10. Operational Readiness Considerations
Discuss how your solution will support operational excellence, ensuring customer satisfaction with a frugal level of support.
Aim to answer:
- How your chosen solution will be deployed?
- What metrics and alarms will be key to monitoring the health of your solution?
- How are your solution limits enforced?
- Will there be any throttling or blacklisting mechanisms in place?
- Will there be any data recovery mechanisms in place?
- If this is a multi-tenant solution, how are you dealing with noisy neighbor issues?
- How will your solution be debugged when problems occur?
- How will your solution recover in case of a brown-out?
- Are there any operational tools required for your solution?
11. Risks and Open Issues
If there are any risks or unknowns, list them here. Are there any open questions which could impact your design for which you do not currently have answers? How are you going to get answers? Will any required team members be loaned to other teams during the time slated for implementation? Are all of required dependencies available in all the regions you need them? What are the one way doors, and are we sure we want to go through them?
12. Solutions considered and discarded
What alternatives have you have considered and discarded? Why don’t these work? Be brief, linking to other documents for details is ok, but always provide a summary inline.
Only alternative solutions that an impartial observer would deem credible need be documented.

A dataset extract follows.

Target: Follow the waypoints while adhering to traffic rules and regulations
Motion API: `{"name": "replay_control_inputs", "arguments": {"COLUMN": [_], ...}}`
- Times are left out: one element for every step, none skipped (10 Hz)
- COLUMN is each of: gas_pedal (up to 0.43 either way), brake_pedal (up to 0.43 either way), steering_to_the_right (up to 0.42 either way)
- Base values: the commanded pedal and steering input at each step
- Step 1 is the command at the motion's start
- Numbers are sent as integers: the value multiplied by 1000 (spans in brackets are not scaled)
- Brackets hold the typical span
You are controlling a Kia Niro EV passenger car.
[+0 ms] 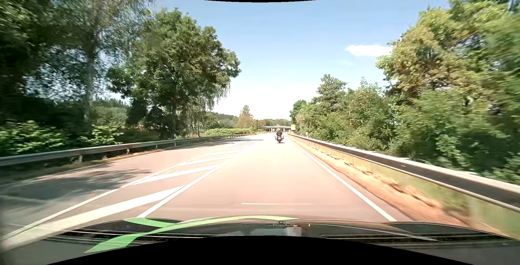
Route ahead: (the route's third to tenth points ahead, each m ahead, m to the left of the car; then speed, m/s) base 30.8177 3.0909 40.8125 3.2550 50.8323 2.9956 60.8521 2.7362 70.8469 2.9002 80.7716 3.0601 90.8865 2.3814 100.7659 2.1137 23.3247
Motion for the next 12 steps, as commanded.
{"name": "replay_control_inputs", "arguments": {"gas_pedal": [79, 79, 79, 79, 79, 79, 79, 79, 79, 79, 67, 59], "brake_pedal": [0, 0, 0, 0, 0, 0, 0, 0, 0, 0, 0, 0], "steering_to_the_right": [3, 2, 0, -1, 0, 0, 0, -1, -1, -1, -1, 0]}}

If an alternative solution is not appropriate now, but may be in the future, please discuss potential migration paths.
13. Work Required
Include a high level breakdown of the work required to implement your proposed solution, including t-shirt size estimates (S, M, XL) where appropriate. Also, specifically call out if this solution requires resources from other teams to be completed (away teams, dependencies etc.)
14. High-level Test Plan
At a high level, describe how your chosen solution be tested.
15. References
Links to any other documents that may be relevant, or sources you wish to cite.